> **EXERCISE INPUTS**
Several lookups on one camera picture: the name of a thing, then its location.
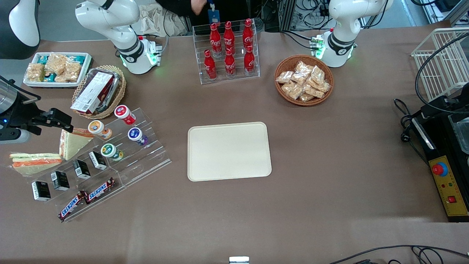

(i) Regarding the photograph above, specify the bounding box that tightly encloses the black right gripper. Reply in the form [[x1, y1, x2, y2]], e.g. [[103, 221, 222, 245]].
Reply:
[[0, 92, 74, 136]]

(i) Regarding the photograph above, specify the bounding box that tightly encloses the green lid gum bottle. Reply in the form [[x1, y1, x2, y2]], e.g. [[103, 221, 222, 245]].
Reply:
[[100, 143, 125, 162]]

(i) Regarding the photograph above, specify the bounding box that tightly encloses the arm base connector block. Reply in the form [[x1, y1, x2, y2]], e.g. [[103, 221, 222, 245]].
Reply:
[[310, 34, 327, 60], [146, 40, 164, 67]]

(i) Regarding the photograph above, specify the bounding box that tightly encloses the orange lid gum bottle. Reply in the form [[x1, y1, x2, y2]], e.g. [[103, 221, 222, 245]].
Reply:
[[88, 120, 112, 140]]

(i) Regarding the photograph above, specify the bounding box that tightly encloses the red lid gum bottle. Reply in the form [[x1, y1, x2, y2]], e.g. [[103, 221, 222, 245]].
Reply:
[[114, 104, 136, 125]]

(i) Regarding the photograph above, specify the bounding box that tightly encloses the black plastic food tray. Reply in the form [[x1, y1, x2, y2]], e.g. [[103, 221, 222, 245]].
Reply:
[[78, 67, 122, 115]]

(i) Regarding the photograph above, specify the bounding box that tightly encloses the purple lid gum bottle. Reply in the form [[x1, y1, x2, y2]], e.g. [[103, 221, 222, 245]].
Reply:
[[127, 127, 149, 146]]

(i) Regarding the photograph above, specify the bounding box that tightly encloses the cream plastic tray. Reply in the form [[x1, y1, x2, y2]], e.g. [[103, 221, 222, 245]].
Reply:
[[187, 122, 272, 182]]

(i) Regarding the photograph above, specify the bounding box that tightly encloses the triangular wrapped sandwich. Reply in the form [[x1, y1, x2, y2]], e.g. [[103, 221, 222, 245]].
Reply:
[[59, 127, 95, 161]]

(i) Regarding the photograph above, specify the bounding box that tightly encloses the flat wrapped sandwich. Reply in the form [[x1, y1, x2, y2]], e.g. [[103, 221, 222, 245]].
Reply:
[[9, 152, 63, 177]]

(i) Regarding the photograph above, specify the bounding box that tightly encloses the clear bag of rice snack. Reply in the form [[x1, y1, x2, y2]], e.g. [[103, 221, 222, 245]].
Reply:
[[26, 63, 45, 82], [45, 53, 69, 74], [55, 61, 82, 83]]

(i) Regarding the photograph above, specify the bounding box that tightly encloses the small black carton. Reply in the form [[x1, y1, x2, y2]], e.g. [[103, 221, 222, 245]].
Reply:
[[88, 151, 108, 171], [50, 170, 70, 191], [72, 159, 92, 180], [31, 180, 52, 202]]

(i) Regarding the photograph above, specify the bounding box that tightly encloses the red white cardboard box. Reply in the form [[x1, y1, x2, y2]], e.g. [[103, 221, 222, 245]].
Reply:
[[70, 71, 115, 114]]

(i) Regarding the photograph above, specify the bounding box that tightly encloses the white rectangular snack bin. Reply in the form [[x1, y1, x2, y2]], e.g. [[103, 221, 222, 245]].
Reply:
[[23, 52, 93, 89]]

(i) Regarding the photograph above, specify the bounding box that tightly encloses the teal snack packet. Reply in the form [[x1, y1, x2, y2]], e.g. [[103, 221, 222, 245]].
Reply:
[[38, 54, 87, 83]]

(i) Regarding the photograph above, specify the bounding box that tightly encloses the oval wicker basket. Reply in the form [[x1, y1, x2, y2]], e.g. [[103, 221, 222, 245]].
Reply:
[[71, 65, 127, 120]]

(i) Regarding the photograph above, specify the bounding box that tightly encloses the Snickers chocolate bar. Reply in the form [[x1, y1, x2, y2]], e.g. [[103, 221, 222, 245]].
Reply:
[[58, 190, 88, 221], [85, 177, 116, 204]]

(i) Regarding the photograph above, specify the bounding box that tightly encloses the clear acrylic step display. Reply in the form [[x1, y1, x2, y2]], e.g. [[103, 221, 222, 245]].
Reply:
[[27, 107, 172, 223]]

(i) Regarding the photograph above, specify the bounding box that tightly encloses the beige crumpled bag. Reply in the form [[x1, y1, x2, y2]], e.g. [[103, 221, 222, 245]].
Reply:
[[136, 4, 192, 37]]

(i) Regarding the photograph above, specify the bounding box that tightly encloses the red Coca-Cola bottle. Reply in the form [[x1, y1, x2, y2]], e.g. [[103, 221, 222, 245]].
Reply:
[[242, 18, 254, 52], [223, 21, 236, 55], [209, 22, 223, 58], [244, 45, 256, 76], [224, 48, 236, 78], [203, 49, 217, 81]]

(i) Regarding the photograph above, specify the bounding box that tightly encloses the person in black clothes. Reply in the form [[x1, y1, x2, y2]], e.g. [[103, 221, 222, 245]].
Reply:
[[155, 0, 250, 17]]

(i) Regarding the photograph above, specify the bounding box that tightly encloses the clear acrylic bottle rack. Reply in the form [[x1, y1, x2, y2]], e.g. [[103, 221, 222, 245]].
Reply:
[[192, 19, 261, 85]]

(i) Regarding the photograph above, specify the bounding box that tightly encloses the round brown wicker basket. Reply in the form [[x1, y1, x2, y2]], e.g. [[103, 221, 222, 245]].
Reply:
[[274, 55, 335, 107]]

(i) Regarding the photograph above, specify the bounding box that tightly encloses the red emergency stop button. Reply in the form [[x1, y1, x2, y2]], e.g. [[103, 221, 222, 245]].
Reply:
[[431, 162, 448, 177]]

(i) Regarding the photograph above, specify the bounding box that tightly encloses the black yellow control box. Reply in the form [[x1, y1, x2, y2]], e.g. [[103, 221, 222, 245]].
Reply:
[[408, 84, 469, 223]]

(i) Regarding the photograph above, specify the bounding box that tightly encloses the blue lanyard badge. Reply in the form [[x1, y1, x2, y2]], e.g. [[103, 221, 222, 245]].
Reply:
[[207, 0, 222, 26]]

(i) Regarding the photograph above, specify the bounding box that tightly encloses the aluminium frame with cables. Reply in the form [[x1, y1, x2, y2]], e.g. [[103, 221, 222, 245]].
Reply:
[[278, 0, 331, 33]]

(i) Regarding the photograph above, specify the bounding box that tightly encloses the black cable with plug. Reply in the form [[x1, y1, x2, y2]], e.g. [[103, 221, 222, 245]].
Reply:
[[394, 98, 428, 164]]

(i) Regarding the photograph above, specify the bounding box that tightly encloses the thick black looped cable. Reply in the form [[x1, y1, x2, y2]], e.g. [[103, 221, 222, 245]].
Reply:
[[414, 32, 469, 115]]

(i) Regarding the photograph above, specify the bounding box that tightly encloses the thin black cable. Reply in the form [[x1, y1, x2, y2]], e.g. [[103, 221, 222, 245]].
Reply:
[[329, 245, 469, 264]]

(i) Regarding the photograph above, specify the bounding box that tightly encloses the white wire basket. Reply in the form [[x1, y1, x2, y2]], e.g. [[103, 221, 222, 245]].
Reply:
[[410, 27, 469, 103]]

> **ASSIGNMENT**
Look through the material and say how many lines hold "clear". Give the number only.

> **RESPONSE BOX**
3